Lately the clock speeds of processors in computers and mobile devices have reached a plateau. Clock speeds have been steadily increasing since the advent of the modern processor, faithfully following the prediction of Intel’s co-founder Gordon Moore (known as Moore’s Law) that the amount of transistors in a CPU would double every year. Around 2005 this changed. Processor manufacturers hit a wall, not only was it not practical to increase the clock speed from a power consumption point of view – which is much more of an issue currently then it was back when Moore made his famous law – but processor manufacturers actually reached the physical limits of how small transistors can be made before they fail to work efficiently. Instead, CPU manufacturers have opted to increase the amount of cores in a processor in order to improve the processing power.
At first this seems like this could be a valid solution. But when given more thought, a problem becomes apparent: all the algorithms and data structures intrinsic to software development, that are taught at universities and power all the software we use, were designed in a time where the common computer had a single processor. There was little thought given to writing algorithms to perform well concurrently (with the possible exception of software written for expensive server and mainframe systems). With the amount of cores squeezed onto a single processor increasing at a phenomenal rate with processors such as the 64 core TILE64 and 100 core Tilera, computer scientists need to start thinking outside the box to develop new efficient versions of common algorithms and data structures that work and scale efficiently in a multiprocessor environment. By that I don’t mean just tacking on fixes to make current algorithms and data structures compatible with multiple processors, I mean rethinking the whole design from the ground up.
Although there have been modifications of existing algorithms to scale in concurrent systems, it is rare to get a one-to-one speed up between the number of cores and the performance of algorithms. In other words, the overheads of concurrent memory access from different cores create bottlenecks. This suggests that more cores don’t necessarily mean more speed. This raises the question of whether the fundamental data structures and algorithms of computer science can ever scale over multiple processors effectively.
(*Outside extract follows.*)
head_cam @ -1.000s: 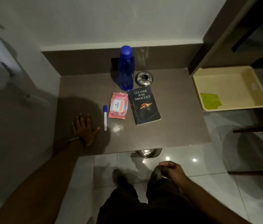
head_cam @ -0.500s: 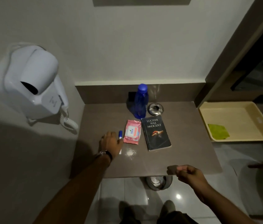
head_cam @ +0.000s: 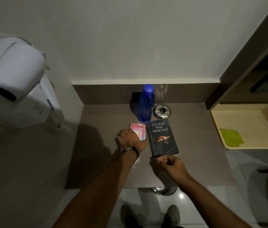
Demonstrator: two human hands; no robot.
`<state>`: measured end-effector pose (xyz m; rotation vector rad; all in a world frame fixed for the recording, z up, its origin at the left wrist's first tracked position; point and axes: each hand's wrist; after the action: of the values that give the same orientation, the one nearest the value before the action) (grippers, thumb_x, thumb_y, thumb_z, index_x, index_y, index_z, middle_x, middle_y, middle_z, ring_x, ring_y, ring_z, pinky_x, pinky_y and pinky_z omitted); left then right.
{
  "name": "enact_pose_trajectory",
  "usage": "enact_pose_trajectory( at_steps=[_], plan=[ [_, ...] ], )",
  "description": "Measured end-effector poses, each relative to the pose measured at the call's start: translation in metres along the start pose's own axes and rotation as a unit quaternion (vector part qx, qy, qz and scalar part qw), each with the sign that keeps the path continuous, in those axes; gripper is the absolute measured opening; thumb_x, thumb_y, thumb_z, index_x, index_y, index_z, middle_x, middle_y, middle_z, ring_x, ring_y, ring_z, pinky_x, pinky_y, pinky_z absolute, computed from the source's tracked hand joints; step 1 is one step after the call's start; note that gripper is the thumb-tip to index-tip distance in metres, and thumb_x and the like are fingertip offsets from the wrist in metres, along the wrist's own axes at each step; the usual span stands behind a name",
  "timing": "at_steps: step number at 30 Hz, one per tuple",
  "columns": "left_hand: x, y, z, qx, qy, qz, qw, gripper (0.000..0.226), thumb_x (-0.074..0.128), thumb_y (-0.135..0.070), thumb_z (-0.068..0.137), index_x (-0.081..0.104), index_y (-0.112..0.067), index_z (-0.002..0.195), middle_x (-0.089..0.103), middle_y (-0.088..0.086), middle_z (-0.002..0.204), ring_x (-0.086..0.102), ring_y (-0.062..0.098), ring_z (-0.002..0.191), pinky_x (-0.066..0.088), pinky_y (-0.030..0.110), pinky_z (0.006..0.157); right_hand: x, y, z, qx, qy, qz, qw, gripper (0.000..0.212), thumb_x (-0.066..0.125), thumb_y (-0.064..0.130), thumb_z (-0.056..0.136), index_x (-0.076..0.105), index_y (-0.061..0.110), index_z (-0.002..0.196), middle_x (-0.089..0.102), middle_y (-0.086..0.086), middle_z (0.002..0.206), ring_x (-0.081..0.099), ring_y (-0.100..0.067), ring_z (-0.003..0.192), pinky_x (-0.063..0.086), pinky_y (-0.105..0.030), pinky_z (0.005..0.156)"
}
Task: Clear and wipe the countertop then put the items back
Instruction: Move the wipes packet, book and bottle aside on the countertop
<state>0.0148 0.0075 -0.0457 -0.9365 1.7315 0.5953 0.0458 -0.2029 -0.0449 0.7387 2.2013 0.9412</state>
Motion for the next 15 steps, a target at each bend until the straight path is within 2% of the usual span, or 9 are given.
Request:
enact_pose_trajectory(
  at_steps=[2, 5, 9, 13, 15],
  plan=[
    [0.003, -0.001, 0.003, -0.015, -0.001, 0.020, 1.000, 0.105, 0.064, -0.085, 0.073, 0.046, -0.009, 0.143, 0.051, 0.016, 0.138, 0.054, 0.032, 0.124, 0.047, 0.045, 0.107, -0.002, -0.011, -0.003, 0.020, 0.000, 0.000, 1.000, 0.014, 0.071, 0.004, 0.094, 0.079, 0.015, 0.100, 0.078, 0.007, 0.090, 0.071, -0.006, 0.083, 0.050, -0.006, 0.062],
    [0.007, 0.000, 0.005, -0.022, 0.000, 0.018, 1.000, 0.105, 0.065, -0.083, 0.073, 0.045, -0.008, 0.144, 0.053, 0.016, 0.138, 0.055, 0.032, 0.125, 0.046, 0.046, 0.108, -0.008, -0.024, -0.012, 0.053, -0.009, 0.013, 0.998, 0.017, 0.071, 0.002, 0.093, 0.080, 0.016, 0.096, 0.079, 0.009, 0.082, 0.074, -0.004, 0.074, 0.052, -0.007, 0.054],
    [0.009, 0.001, 0.007, -0.008, -0.018, 0.032, 0.999, 0.098, 0.063, -0.084, 0.073, 0.051, -0.011, 0.138, 0.059, 0.012, 0.130, 0.059, 0.029, 0.116, 0.047, 0.043, 0.104, -0.008, -0.020, -0.017, 0.061, -0.014, 0.013, 0.998, 0.015, 0.073, 0.001, 0.091, 0.079, 0.013, 0.094, 0.080, 0.002, 0.087, 0.075, -0.009, 0.081, 0.053, -0.009, 0.058],
    [0.006, -0.002, 0.005, -0.009, -0.047, 0.010, 0.999, 0.088, 0.064, -0.081, 0.073, 0.056, -0.014, 0.130, 0.063, 0.010, 0.123, 0.062, 0.028, 0.112, 0.048, 0.042, 0.102, 0.002, -0.001, -0.010, 0.044, 0.001, 0.014, 0.999, 0.017, 0.072, -0.003, 0.090, 0.077, 0.012, 0.087, 0.078, 0.007, 0.074, 0.074, 0.002, 0.065, 0.051, -0.006, 0.056],
    [0.002, -0.001, 0.003, -0.004, -0.063, -0.005, 0.998, 0.084, 0.064, -0.080, 0.074, 0.057, -0.016, 0.128, 0.064, 0.008, 0.120, 0.063, 0.027, 0.109, 0.049, 0.041, 0.100, 0.008, 0.013, -0.006, 0.033, 0.010, 0.023, 0.999, 0.016, 0.071, -0.003, 0.091, 0.077, 0.011, 0.088, 0.077, 0.007, 0.076, 0.073, 0.001, 0.064, 0.050, -0.005, 0.055]
  ],
)
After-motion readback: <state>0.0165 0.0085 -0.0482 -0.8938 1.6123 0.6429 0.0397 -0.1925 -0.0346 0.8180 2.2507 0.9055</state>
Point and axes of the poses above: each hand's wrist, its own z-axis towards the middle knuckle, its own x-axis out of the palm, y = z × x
An interesting online lecture from MIT given by Nir Shavit I watched earlier in the year, which has sadly been made private for unknown reasons, showed me that it is indeed possible to break free of these bottlenecks if you are willing to think outside traditional methods. As an example he used a simple stack, one of the most basic, well known data structures in computer science. A standard stack is a last-in first-out data structure, meaning that the data that has been in the stack for the least time will be the first to come out of it, (think of a shelf at a supermarket). It is a simple data structure to implement. There is a pointer to to the current data element which is incremented when an item is added or ‘pushed’, and decremented when an item is taken out or ‘popped’. There is also a counter to keep track of the number of elements in the stack so you can’t pop when it is empty or push too many items into it. Although they are simple, accessing a classic stack with multiple processors concurrently is a surefire recipe for data corruption. As the order of operations are not deterministic the results are unpredictable.
An easy way to fix this is to only let one processor access the stack at one time. Although this is 100 percent effective at preventing data corruption due to concurrency, it is very inefficient. When one processor is using the stack the others are just doing nothing and waiting their turn. This also defeats the purpose of using multiple cores, as it turns each operation into a linear series of events rather than a concurrent one. There are a myriad of ways to improve the performance of this kind of concurrent stack, such as optimistic concurrency, but none of the methods get a one-to-one speed up. In fact, most of the benefits of these methods decrease as you start using more threads which prevent them from being truly scale-able. Among the different methods, the asymmetric rendezvous stack which was mentioned in the MIT lecture – an example of which is outlined here – is the only one that stands out.
The rendezvous stack works on a simple concept, if a stack is a last-in first-out data type, and there are many processes trying to both pop and push at the same time, why not just hand the data directly from the pushers to the poppers? (if you excuse my terrible use of language). To explain this in a practical example imagine a warehouse where trucks drop off pallets of goods at random and other trucks come to take away the pallets (also at random). As the last pallet put into the warehouse is at the front and easily accessible it is picked up first and taken away. This system works if we only have a single delivery per hour but what if hundreds of trucks arrive at once? This causes a bottleneck which could take days to clear and all the while more trucks are arriving. Then lets say that the frustrated drivers then have an idea: what if the trucks delivering the pallets transfer the pallets directly to the trucks taking the pallets away? With the middleman cut out, the trucks pair up and all work concurrently to transfer the pallets and the bottleneck is cleared in no time at all. This is the basic principal of the rendezvous stack.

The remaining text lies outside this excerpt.